• **What is expected**
Your answer must be only the lines below from the one containing "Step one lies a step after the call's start" through the one containing "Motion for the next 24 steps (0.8", copied exactly, with the pictures left out.
═════ Information supplied
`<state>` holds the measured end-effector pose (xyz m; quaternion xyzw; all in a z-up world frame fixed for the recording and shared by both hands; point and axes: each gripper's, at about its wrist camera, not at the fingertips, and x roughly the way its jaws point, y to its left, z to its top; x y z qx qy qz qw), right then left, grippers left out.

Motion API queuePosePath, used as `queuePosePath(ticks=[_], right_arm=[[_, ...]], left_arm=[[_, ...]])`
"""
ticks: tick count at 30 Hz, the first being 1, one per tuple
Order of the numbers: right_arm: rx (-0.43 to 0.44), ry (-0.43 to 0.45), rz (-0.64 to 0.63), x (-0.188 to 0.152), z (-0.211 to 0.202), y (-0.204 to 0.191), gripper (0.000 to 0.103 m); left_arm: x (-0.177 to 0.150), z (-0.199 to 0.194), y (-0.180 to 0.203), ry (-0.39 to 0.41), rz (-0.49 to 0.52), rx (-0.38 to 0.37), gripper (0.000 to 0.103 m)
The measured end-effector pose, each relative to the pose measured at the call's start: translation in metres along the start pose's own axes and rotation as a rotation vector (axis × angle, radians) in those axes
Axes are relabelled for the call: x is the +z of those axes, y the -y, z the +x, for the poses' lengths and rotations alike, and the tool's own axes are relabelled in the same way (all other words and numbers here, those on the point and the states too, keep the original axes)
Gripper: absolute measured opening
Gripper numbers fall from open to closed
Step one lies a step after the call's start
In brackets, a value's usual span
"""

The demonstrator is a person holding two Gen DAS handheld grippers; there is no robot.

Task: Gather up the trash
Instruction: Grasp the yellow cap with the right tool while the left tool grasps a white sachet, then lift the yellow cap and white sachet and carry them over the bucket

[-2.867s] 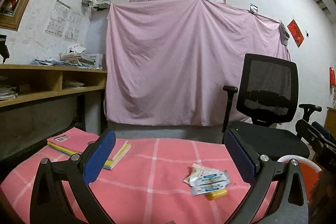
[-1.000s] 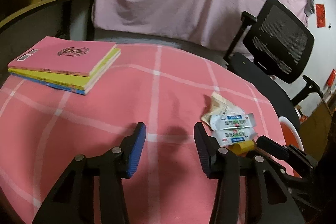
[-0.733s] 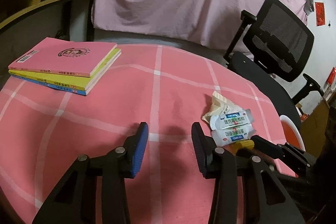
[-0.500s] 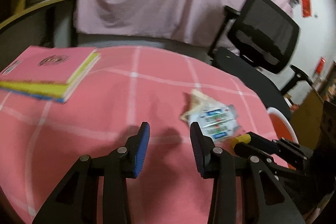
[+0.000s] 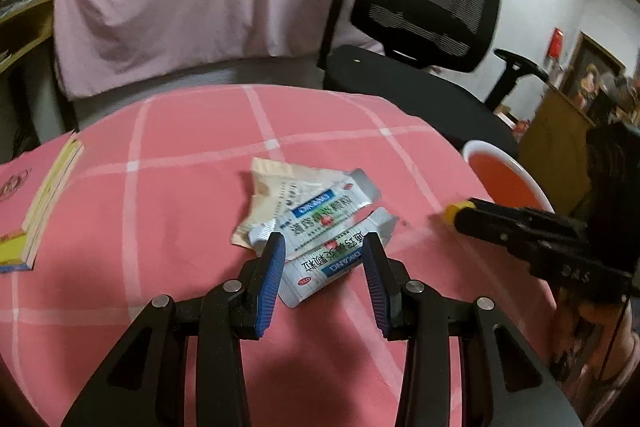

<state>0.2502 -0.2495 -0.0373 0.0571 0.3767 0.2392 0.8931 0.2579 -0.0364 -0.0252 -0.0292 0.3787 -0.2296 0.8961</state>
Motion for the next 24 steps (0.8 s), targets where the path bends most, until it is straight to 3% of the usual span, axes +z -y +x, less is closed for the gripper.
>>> queuePosePath(ticks=[2,8,12,16,18,24], right_arm=[[0.001,-0.001,-0.001,0.000,0.000,-0.001,0.028],[-0.005,-0.001,-0.012,-0.001,0.000,-0.003,0.028],[-0.011,-0.010,-0.014,-0.001,0.002,-0.002,0.028],[-0.022,-0.018,-0.034,-0.002,0.004,-0.005,0.028],[-0.027,-0.020,-0.047,-0.002,0.005,-0.008,0.028],[-0.016,0.006,-0.114,-0.004,0.000,-0.022,0.028]], left_arm=[[-0.001,0.003,0.010,-0.023,0.052,-0.005,0.035],[-0.013,0.012,0.037,-0.065,0.211,0.077,0.034],[-0.016,0.019,0.034,-0.073,0.197,0.077,0.024],[-0.015,0.020,0.036,-0.072,0.201,0.095,0.023],[-0.017,0.017,0.036,-0.065,0.203,0.089,0.015],[-0.021,0.005,0.036,-0.024,0.138,0.077,0.009]])
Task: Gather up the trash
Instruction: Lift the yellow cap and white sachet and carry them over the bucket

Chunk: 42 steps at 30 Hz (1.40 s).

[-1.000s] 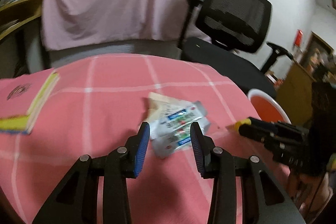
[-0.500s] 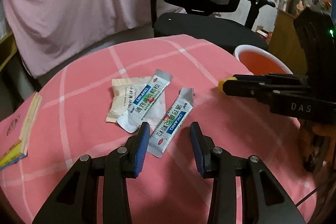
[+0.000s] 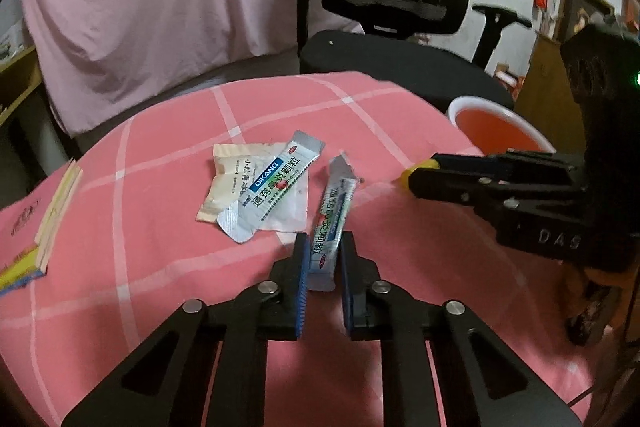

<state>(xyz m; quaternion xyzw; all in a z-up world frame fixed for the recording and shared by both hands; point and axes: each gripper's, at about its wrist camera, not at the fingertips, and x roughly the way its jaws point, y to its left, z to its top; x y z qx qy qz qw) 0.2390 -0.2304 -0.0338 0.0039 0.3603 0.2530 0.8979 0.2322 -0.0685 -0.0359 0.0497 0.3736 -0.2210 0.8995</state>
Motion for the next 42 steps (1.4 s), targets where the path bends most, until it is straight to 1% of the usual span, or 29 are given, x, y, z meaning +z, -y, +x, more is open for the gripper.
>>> queuePosePath(ticks=[6,10,13,16,18,22,24,27,30,34,36,37,39,42], right_arm=[[0.016,0.079,-0.036,-0.001,-0.014,-0.006,0.027],[0.009,0.155,-0.056,-0.003,-0.028,-0.014,0.027],[0.011,0.241,-0.075,-0.006,-0.045,-0.019,0.027],[0.020,0.342,-0.089,-0.009,-0.064,-0.021,0.027],[0.019,0.402,-0.100,-0.011,-0.076,-0.021,0.027],[-0.028,0.532,-0.149,-0.016,-0.101,-0.023,0.027],[-0.048,0.600,-0.153,-0.017,-0.115,-0.021,0.027],[-0.081,0.678,-0.135,-0.019,-0.132,-0.013,0.027],[-0.118,0.724,-0.098,-0.019,-0.144,0.002,0.027],[-0.174,0.747,-0.031,-0.023,-0.157,0.028,0.027],[-0.201,0.749,0.002,-0.024,-0.161,0.042,0.027],[-0.214,0.749,0.019,-0.026,-0.164,0.048,0.027],[-0.235,0.747,0.054,-0.028,-0.167,0.060,0.028],[-0.267,0.742,0.108,-0.033,-0.173,0.078,0.028]], left_arm=[[-0.004,-0.030,-0.002,0.139,-0.065,-0.016,0.009],[-0.007,-0.052,0.001,0.264,-0.095,-0.023,0.009],[-0.009,-0.066,0.005,0.343,-0.125,0.004,0.009],[-0.008,-0.079,0.017,0.416,-0.117,0.057,0.009],[-0.006,-0.086,0.025,0.460,-0.108,0.078,0.009],[0.004,-0.100,0.046,0.539,-0.076,0.087,0.009],[0.009,-0.102,0.055,0.560,-0.045,0.090,0.009],[0.015,-0.105,0.074,0.584,0.010,0.092,0.009],[0.023,-0.102,0.090,0.593,0.048,0.071,0.009],[0.039,-0.094,0.116,0.596,0.118,0.031,0.009],[0.046,-0.088,0.127,0.586,0.137,0.006,0.009],[0.049,-0.084,0.132,0.576,0.141,-0.008,0.009],[0.060,-0.073,0.144,0.540,0.143,-0.060,0.009],[0.073,-0.057,0.161,0.500,0.163,-0.105,0.009]])
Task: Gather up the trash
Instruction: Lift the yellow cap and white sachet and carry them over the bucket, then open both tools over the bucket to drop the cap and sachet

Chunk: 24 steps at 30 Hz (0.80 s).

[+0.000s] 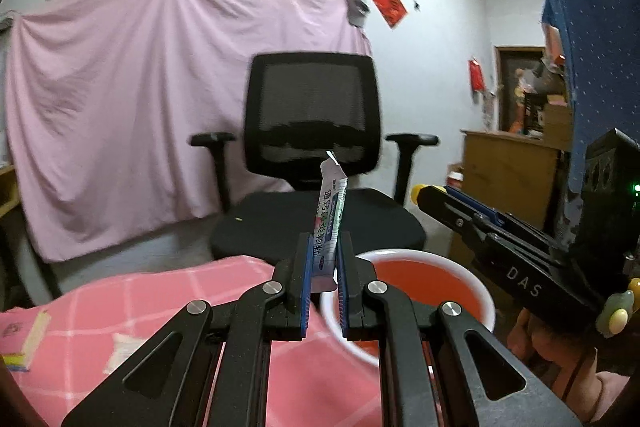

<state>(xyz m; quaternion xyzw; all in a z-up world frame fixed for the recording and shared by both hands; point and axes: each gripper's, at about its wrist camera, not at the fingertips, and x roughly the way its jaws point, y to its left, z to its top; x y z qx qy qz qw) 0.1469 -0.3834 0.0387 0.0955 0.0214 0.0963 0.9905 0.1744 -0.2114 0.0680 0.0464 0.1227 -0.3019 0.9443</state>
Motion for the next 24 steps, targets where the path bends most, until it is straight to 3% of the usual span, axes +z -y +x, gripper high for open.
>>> queuePosePath(ticks=[10,15,20,24], right_arm=[[-0.092,-0.072,0.103,-0.003,0.005,0.041,0.028],[-0.136,-0.125,0.152,-0.008,0.010,0.055,0.029],[-0.158,-0.154,0.198,-0.012,0.012,0.066,0.034],[-0.168,-0.156,0.204,-0.011,0.011,0.069,0.034]], left_arm=[[0.009,0.057,0.026,-0.126,-0.057,-0.141,0.009],[0.010,0.075,0.028,-0.202,-0.088,-0.161,0.011],[0.006,0.083,0.024,-0.246,-0.149,-0.192,0.030],[0.003,0.081,0.018,-0.246,-0.173,-0.173,0.030]])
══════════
• **Your response**
Step one lies a step after the call's start
In brackets, a value's usual span
"""

The demonstrator is a person holding two Gen DAS handheld grippers; there is no robot.

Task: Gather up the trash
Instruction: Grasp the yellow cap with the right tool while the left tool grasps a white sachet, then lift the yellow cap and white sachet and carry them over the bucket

[-2.867s] 
[-1.000s] 
[-0.733s] 
[-0.500s] 
[+0.000s] 

<state>0.2502 -0.2495 -0.0373 0.0571 0.3767 0.2392 0.8931 0.2579 -0.0364 -0.0252 -0.0292 0.3787 -0.2296 0.8961</state>
Motion for the next 24 steps (0.8 s), targets where the path bends most, until it is straight to 3% of the usual span, axes +z -y +x, less is closed for the gripper.

This answer has been given in full.